**REQUIREMENT:** Only one stretch of the data is wanted: the line containing "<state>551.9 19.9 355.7", the line containing "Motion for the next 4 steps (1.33", and every line between them, copied exactly.

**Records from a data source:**

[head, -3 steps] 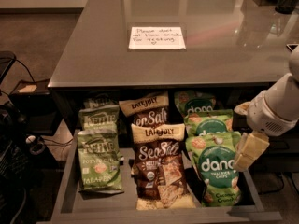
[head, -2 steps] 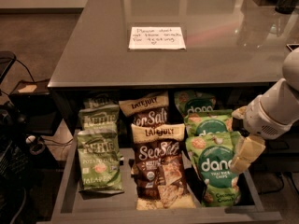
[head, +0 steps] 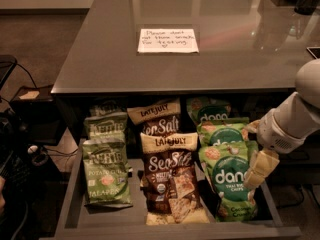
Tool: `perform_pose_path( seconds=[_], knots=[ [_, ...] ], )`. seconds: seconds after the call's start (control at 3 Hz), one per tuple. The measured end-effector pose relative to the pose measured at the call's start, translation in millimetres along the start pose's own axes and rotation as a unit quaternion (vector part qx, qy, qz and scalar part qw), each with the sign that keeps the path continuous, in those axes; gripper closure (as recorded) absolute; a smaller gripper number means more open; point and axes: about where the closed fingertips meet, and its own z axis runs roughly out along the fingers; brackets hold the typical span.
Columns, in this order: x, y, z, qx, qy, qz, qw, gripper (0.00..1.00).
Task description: Pick green rice chip bag from bottom drawer and place on counter
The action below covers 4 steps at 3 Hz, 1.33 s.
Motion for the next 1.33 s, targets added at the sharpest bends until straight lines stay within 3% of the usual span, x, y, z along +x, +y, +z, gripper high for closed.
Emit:
perform_pose_path(
  seconds=[1.0, 1.33],
  knots=[
    [16, -4, 34, -0.035, 0.014, 0.007, 0.9993, 0.00],
    [19, 1, 40, -0.050, 0.019, 0.007, 0.9985, 0.18]
  ],
)
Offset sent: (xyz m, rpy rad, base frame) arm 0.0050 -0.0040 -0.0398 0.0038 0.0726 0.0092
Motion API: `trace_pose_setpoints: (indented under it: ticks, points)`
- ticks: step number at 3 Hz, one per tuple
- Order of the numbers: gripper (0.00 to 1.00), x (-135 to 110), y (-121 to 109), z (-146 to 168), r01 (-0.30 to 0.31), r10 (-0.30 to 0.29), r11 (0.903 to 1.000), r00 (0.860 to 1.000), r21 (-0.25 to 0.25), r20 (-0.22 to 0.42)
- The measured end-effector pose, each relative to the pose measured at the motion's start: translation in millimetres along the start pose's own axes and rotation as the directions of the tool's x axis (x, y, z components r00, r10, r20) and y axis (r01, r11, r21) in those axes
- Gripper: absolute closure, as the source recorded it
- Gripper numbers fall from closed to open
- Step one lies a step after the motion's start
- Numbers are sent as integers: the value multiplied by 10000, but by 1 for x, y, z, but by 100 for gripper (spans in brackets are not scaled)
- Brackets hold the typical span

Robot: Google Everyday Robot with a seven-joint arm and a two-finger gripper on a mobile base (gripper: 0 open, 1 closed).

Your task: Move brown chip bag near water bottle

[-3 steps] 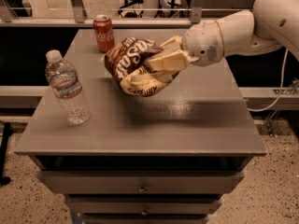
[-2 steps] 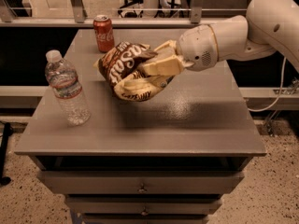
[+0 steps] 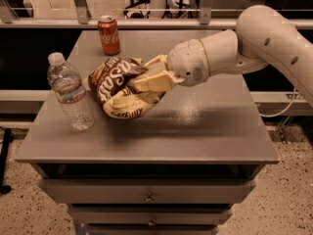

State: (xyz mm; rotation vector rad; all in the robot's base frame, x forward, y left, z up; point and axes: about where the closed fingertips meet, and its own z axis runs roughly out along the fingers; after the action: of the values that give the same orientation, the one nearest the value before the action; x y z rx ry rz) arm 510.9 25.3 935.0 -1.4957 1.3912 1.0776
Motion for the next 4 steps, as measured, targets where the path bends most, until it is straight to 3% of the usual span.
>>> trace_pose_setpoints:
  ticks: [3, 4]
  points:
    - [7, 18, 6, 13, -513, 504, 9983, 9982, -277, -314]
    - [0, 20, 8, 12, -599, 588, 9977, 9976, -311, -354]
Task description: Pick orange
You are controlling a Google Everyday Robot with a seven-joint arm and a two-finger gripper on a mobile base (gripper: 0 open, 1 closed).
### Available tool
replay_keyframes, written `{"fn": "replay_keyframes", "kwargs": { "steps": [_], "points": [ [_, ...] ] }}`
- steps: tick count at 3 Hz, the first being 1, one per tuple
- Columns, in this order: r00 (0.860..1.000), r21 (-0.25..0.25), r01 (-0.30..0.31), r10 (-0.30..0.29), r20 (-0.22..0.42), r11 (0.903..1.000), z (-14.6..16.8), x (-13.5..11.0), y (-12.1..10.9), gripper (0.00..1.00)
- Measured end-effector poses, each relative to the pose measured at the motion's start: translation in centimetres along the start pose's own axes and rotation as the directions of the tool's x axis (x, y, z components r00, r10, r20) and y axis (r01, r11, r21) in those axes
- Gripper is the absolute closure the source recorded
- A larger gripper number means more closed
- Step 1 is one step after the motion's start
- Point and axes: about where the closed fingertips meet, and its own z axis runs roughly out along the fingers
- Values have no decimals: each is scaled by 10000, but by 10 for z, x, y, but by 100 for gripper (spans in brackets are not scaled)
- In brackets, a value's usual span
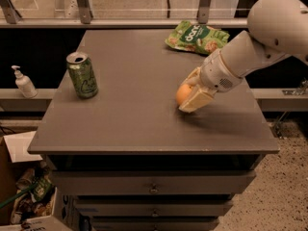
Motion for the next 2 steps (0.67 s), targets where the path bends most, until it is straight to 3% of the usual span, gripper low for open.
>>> {"fn": "replay_keyframes", "kwargs": {
  "steps": [1,2],
  "points": [
    [9987,308,-268,254,440,9992,-18,-15,-12,100],
    [9914,517,-620,555,1181,9967,-38,-38,-24,100]
  ]
}}
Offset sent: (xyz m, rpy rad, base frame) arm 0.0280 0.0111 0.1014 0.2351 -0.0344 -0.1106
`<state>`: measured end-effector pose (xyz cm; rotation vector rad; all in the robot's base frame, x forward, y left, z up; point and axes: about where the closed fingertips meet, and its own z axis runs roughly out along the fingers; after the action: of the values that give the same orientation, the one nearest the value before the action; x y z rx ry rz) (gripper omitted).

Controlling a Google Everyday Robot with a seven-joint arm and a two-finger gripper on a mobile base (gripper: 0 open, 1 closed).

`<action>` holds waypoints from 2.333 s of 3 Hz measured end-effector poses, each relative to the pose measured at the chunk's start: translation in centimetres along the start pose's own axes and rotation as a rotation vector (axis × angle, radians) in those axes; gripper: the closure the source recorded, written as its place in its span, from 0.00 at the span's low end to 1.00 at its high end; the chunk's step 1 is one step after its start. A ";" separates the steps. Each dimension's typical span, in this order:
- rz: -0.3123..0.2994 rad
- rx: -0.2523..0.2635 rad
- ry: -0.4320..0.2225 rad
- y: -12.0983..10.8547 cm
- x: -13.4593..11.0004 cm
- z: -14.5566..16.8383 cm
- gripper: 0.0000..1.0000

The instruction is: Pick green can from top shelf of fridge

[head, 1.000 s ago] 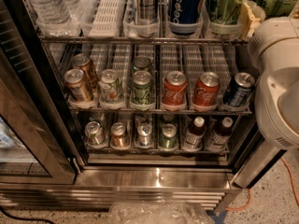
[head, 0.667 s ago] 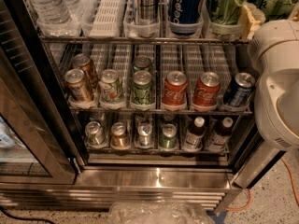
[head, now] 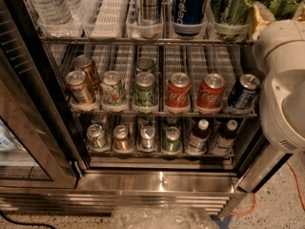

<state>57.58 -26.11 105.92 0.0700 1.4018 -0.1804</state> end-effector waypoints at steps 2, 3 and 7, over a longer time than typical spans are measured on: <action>0.000 0.000 0.000 0.0 0.0 0.0 1.00; -0.002 0.002 -0.007 -0.2 -0.1 0.0 1.00; -0.017 0.023 -0.105 -1.2 -2.3 1.1 1.00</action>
Offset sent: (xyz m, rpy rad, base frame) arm 0.0000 0.0000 0.0000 0.0000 0.0000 0.0000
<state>58.08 -27.25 108.40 0.0669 1.2965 -0.2120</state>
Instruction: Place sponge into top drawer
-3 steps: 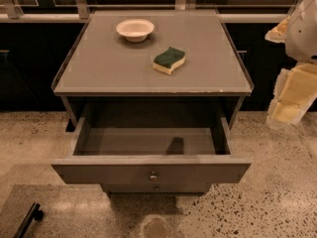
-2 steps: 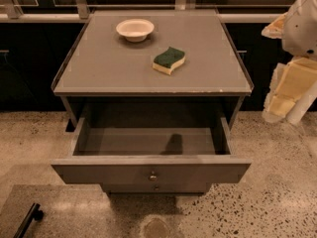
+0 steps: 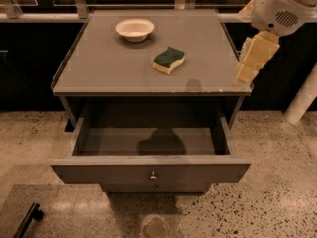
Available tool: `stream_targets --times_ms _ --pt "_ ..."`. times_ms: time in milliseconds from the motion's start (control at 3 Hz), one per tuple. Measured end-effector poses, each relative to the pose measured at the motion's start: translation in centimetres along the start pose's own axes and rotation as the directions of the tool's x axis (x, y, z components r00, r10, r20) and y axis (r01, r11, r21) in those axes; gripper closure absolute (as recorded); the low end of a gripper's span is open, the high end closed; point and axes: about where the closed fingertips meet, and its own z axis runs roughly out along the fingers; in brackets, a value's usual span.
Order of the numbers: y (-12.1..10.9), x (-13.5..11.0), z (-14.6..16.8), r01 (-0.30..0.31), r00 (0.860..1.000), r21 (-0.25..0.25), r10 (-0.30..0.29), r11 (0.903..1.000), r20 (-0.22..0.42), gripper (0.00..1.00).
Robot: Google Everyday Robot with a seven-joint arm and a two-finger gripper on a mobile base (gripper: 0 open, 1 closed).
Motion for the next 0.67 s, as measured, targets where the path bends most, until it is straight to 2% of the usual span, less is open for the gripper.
stream_targets --times_ms 333,667 --pt "-1.61 -2.40 1.37 0.045 0.999 -0.032 -0.045 0.9985 -0.001 0.00" --pt "-1.65 -2.72 1.29 0.047 0.999 -0.026 -0.047 0.9985 0.005 0.00"
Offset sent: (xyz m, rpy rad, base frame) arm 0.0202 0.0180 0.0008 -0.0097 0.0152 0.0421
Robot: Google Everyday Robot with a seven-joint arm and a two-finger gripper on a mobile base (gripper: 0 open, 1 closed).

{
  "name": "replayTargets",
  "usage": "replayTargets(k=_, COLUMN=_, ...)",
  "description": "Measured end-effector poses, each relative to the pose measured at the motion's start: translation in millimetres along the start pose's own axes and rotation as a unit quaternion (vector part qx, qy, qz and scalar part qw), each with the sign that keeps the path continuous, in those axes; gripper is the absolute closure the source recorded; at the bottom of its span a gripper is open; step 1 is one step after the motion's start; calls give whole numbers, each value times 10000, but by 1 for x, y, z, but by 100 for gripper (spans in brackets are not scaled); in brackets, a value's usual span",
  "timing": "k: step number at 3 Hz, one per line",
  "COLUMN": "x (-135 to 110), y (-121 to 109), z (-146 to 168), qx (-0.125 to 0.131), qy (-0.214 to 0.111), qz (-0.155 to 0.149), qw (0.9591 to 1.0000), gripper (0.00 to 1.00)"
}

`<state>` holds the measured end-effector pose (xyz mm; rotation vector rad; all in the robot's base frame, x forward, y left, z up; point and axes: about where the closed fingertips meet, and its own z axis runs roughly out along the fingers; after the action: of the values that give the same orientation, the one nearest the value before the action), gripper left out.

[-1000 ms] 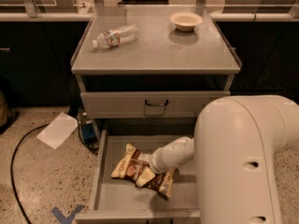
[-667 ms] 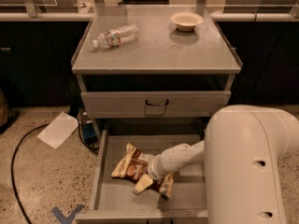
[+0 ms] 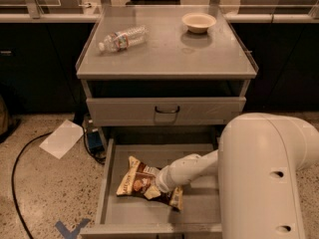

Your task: Pick brown chip bag from middle drawer and place on counter

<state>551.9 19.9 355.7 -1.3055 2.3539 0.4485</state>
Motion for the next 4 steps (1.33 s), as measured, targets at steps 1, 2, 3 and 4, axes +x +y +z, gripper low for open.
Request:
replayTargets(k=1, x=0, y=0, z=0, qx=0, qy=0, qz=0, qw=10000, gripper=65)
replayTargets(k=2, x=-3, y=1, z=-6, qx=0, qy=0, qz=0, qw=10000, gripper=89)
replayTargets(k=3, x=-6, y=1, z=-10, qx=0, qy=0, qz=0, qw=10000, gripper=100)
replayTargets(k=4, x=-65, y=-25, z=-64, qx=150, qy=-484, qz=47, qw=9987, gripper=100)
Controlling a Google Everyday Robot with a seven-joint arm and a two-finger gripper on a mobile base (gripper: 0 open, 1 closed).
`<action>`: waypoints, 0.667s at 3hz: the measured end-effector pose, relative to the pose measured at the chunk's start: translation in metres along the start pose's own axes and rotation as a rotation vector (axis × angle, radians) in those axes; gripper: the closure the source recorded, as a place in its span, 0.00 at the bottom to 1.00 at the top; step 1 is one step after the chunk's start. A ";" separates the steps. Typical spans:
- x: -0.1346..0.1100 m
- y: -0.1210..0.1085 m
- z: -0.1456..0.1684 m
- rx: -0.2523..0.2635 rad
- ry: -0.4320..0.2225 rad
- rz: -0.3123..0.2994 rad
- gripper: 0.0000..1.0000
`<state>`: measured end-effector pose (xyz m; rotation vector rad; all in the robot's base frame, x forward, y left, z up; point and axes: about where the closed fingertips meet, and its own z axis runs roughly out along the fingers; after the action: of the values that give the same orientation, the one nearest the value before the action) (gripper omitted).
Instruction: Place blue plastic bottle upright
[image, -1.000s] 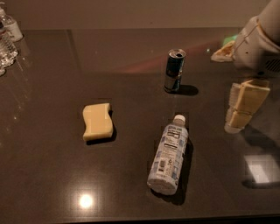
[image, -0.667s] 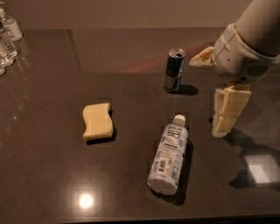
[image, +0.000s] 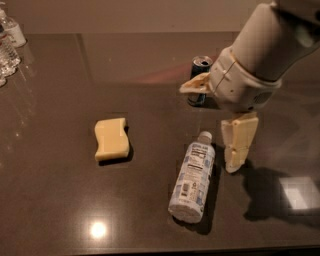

**ANSWER AREA:**
<state>551.9 19.9 355.7 -1.3055 2.3539 0.4485</state>
Motion for the next 4 steps (1.33 s), as measured, targets at steps 1, 2, 3 and 4, axes +x +y +z, gripper low for open.

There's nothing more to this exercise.